I realize the name "tumor necrosis factor" might be the answer to my question, but still curious.
 
  • #12
Galteeth said:
Is it all immunosuppresant drugs or just specific ones? I have an auto-immune disease for which I take Tumor necrosis factor binding proteins. Does this increase my risk of cancer?

I realize the name "tumor necrosis factor" might be the answer to my question, but still curious.

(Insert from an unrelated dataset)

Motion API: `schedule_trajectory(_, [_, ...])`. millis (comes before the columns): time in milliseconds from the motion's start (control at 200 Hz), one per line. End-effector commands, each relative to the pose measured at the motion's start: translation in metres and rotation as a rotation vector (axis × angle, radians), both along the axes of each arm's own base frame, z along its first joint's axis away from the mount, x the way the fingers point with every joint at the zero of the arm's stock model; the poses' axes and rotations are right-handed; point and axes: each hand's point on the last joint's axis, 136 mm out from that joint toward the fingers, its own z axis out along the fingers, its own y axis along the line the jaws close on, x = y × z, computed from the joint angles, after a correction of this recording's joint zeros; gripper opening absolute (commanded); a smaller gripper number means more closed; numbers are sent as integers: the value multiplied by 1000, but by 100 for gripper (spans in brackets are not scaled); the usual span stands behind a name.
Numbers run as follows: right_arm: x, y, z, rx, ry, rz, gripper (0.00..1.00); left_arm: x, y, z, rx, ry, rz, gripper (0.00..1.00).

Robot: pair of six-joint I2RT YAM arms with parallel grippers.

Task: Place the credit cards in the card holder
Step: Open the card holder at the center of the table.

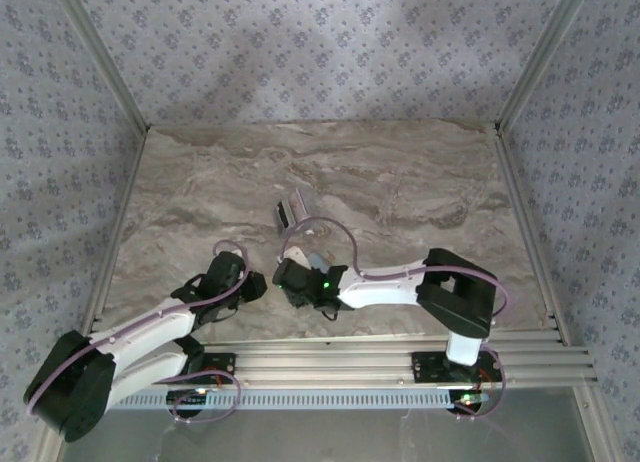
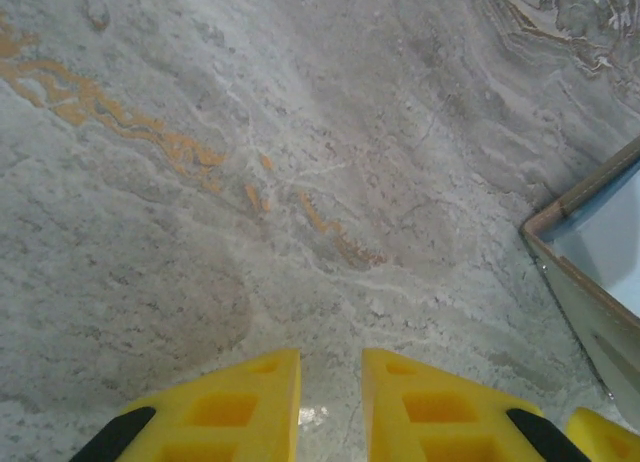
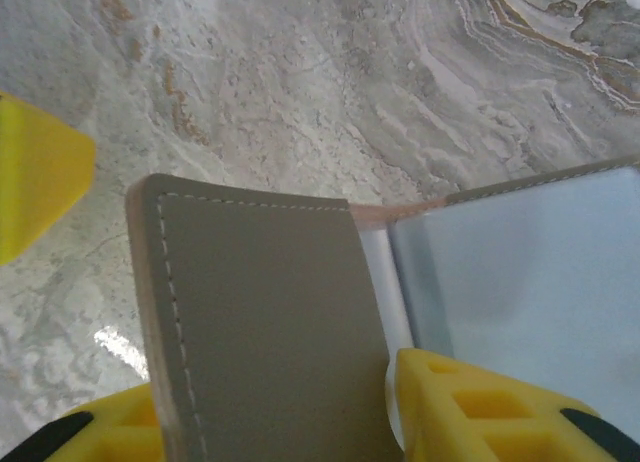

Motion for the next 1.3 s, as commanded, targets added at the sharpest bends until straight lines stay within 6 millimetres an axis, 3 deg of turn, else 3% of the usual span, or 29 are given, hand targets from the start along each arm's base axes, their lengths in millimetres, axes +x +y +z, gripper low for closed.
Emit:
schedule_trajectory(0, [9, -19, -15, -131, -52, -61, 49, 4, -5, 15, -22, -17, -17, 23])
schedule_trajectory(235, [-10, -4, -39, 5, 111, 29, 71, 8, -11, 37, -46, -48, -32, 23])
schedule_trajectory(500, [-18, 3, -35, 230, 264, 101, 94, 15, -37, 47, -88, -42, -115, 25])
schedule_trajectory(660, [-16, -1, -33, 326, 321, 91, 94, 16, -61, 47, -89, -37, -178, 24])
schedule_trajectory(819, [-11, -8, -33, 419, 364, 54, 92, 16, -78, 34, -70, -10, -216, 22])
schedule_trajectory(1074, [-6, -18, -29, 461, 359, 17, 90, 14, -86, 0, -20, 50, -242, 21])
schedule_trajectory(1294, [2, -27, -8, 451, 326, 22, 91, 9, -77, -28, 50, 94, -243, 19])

That's a good question, but I'm afraid I can't give a clear answer. TNFa is implicated both in tumorigenesis and anti-tumorigenesis, it really depends on the dose. You do want to suppress the inflammation associated with the auto-immune disease, since that in itself can be a factor in tumorigenesis. There are clinical studies being done that study the long-term effect of TNF-inhibitors, the best thing is to talk to your doctor and evaluate your medication and family history and schedule regular check-ups.
 
  • #13
If the patient died only a year later of lung cancer, it's hard to believe the tumor wasn't already present in the transplanted lung, and I would agree it makes no sense why that organ (or donor) wasn't rejected. The key here isn't that the donor was an occasional smoker, or smoked for a year or two when young and quit, etc., but that the donor was a HEAVY smoker at the time of death.

When considering transplants, I don't think it's enough to just toss any matching organ into a recipient if the prognosis is going to be pretty lousy with that organ. Rejection is already a high enough risk factor, you wouldn't want to complicate matters further with an organ that has a high likelihood of being diseased or developing a disease in a short time.